Изменить размер шрифта - +

- Типун тебе на язык, дурак больной! - говорить о собственной смерти Ларимма не любила и считала дурной приметой. - Спи, а то будешь меня из-за ерунды, и говоришь всякие гадости!

Она отошла от него, возмущенно фыркая, пихнула ногой Чиптомаку и легла на то же место.

- Ты чего это дерешься-то? - старик едва мог прийти в себя от такой наглости. - Ты чего?!

- Ничего! - злобно ответила Ларимма. - Вот ты с мое за ним поухаживай, за этим придурком седым, а потом чевокай! Клади голову на место и спи, уже вставать скоро, а ты расчевокался!

Чиптомака задумчиво посмотрел на опять оказавшийся перед носом зад Лариммы. Следовало, конечно, хорошенько по нему врезать, но тогда уж не уснуть. Поразмыслив, старик решил перенести наказание на утро, опустил голову и мгновенно захрапел.

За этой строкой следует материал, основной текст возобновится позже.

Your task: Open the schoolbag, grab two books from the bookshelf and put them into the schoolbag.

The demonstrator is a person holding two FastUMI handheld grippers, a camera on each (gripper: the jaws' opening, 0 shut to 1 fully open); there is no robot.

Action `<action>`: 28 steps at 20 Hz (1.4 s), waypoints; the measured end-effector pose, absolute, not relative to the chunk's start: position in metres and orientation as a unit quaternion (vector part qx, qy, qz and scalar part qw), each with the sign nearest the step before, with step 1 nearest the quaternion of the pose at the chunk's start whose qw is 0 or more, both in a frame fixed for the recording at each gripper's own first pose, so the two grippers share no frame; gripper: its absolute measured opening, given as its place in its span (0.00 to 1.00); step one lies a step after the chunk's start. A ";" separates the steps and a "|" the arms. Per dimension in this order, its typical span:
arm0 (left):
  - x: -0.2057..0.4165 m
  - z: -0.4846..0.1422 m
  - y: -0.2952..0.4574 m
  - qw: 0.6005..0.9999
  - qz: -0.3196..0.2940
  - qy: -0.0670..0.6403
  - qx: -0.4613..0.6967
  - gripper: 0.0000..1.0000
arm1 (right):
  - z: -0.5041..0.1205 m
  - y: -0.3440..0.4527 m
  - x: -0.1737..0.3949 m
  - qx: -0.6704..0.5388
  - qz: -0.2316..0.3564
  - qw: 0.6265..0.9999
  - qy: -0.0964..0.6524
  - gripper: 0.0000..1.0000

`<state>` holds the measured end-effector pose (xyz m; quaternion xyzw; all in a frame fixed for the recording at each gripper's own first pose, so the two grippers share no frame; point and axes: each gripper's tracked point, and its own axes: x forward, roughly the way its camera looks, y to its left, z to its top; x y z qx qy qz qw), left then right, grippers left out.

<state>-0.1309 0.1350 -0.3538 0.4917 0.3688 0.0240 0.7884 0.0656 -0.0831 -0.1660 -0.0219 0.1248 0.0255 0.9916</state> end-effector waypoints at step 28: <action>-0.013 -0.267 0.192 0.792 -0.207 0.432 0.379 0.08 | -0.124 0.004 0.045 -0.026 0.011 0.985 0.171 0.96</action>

Гольто, слышавший весь разговор, даже заплакал от жалости к себе. Скоро все умрут, но каждый жучок, каждая женщина и каждый старик живут себе и ни о чем не подозревают, и только он вынужден каждую ночь ужасаться мертвому миру, умирать, оживать снова и ждать окончательного конца.

- Все из-за амулета! - вслух сказал он. - И зачем я его украл?

- Значит, не из-за амулета, - неожиданно ровным голосом заметил лежавший с открытыми глазами Салакуни. - Все из-за того, что ты вор. От этого все твои неприятности.

- Я больше не буду! - слезы катились и катились из глаз юноши. - Хочу, чтобы все было сном!

- Хоти, - позволил ему гигант. - И попробуй завтра хоть немного идти сам, лучше будешь ночью спать.

Шерешенец еще несколько раз хлюпнул носом, и наконец уснул по настоящему.

 

 

Глава девятая. Берега мутной Квилу.

 

 

 

 

Хозулуни жили и на северном, и на южном берегах Квилу от Мертвых островов неподалеку от устья до самых Верховий. Многочисленный, шумный народ выращивал злаки, пас коз, охотился в окрестных джунглях и даже ловил рыбу. Несмотря на обилие хищников в лесах, самые большие опасности таились в реке. Крокодилов порой становилось так много, что, согласно одной из песен, распеваемых лэпхо, богатырь Елекеча однажды перебежал с берега на берег по их спинам.

Вообще же Квилу пересекали только самые отчаянные головы - молодые удальцы-рыбари, диковатые охотники с Верховий, да еще вездесущие лэпхо. Эти бездельники с гуолями порой так надоедали, что ни одно селение не желало их принять на ночь, предоставив еду, крышу и женщину. Вот и приходилось странствующим певцам брести к перекатам - в жаркое время года, когда река мелела, или даже воровать лодки. Несколько раз меняли берега и Салакуни, и Чиптомака, чем очень гордились.

Обычные люди жили там, где родились. Отцы оставляли им клочок земли, оставалось только жениться два-три раза, чтобы было кому его обрабатывать. Вечером мужчины собирались под навесами и слушали лэпхо, распивая киншасу. Если же возникали какие-нибудь споры, доходящие часто до убийства, то звали имамов. Жители селений, расположенных ниже по течению на северном берегу, приплывали на больших лодках, которые только они и умели строить, чтобы вершить суд. Такова обязанность имамов, слушаться их - обязанность хозулуни.

Деревушка Карабиглэ ничем не отличалась от своих соседей. Два десятка домиков, окруженных общим забором, поля, расположенные между селением и рекой. Было предвечернее время, когда мужчины скучали, потому что женщины еще не вернулись с поля, а киншаса уже не могла заглушить голода. Лэпхо в эти часы старались не петь - как ни старайся, все равно закидают костями, да еще и бока намнут. Поэтому Вампалака сделал вид, будто порвал все струны, и склонился над гуолем в уголке, прикрыв глаза.

Скоро женщины придут в Карабиглэ, известив об этом мужей песней. Мужчины разойдутся, и можно будет лечь на лавку, немного поспать. Пройдет два-три часа, и все вернутся, сытые, повеселевшие. Они принесут с собой киншасы и закусок, поделятся с певцом.